Enfin il terminait en tenant pour reproduits et invoqués sur ce second chef de demande les mêmes arguments et les mêmes violations, en matière de prescription, qu'il avait fait valoir sur le premier chef.

Quant au troisième chef, celui relatif au double droit exigé en vertu de l'article 38 de la loi de frimaire, à défaut d'enregistrement en Belgique du jugement de Diekirch, du 28 octobre 1840, le demandeur faisait observer que le jugement attaqué ne s'est pas occupé de ce point, et faisant encore ici application de l'adage qui non adjudicat abjudicat, il soutenait que le jugement avait repoussé à cet égard l'opposition à la contrainte, et que par suite, en ne lui adjugeant point la somme réclamée, il avait violé l'article 38 combiné avec l'article 22 de la loi de frimaire.

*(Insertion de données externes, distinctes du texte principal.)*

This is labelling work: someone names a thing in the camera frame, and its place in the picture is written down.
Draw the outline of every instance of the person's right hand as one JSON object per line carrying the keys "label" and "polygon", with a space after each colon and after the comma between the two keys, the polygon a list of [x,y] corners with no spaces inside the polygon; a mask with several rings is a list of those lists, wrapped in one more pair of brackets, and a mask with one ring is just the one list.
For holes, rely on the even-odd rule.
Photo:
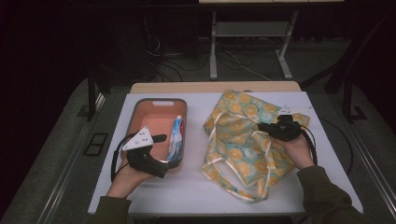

Le défendeur n'a pas fourni de réponse.

Le ministère public a conclu au rejet du pourvoi, d'abord parce que le jugement altaqué se bornait à constater une dissimulation de prix dans l'acte de vente de 1809, el n'avait raisonné de l'existence d'une contrelettre qu'hypothétiquement et sans reconnaître qu'une contre-lettre eût en effet existé, ensuite parce que le jugement du tribunal de Diekirch, du 28 octobre 1840, en vertu duquel le fisc prétendait au droit de rétrocession, avait été mis à néant par la Cour d'appel de Luxembourg; enfin parce que le jugement du 28 octobre 1840, qui avait prononcé la résolution du contrat de vente de 1809, n'ayant fait que remettre les choses au même état qu'avant cette vente, n'avait opéré aucune transmission de propriété, et partant n'était pas soumis à la formalité de l'enregistrement en Belgique, aux termes de l'art. 22 de la loi du 22 frimaire an vir.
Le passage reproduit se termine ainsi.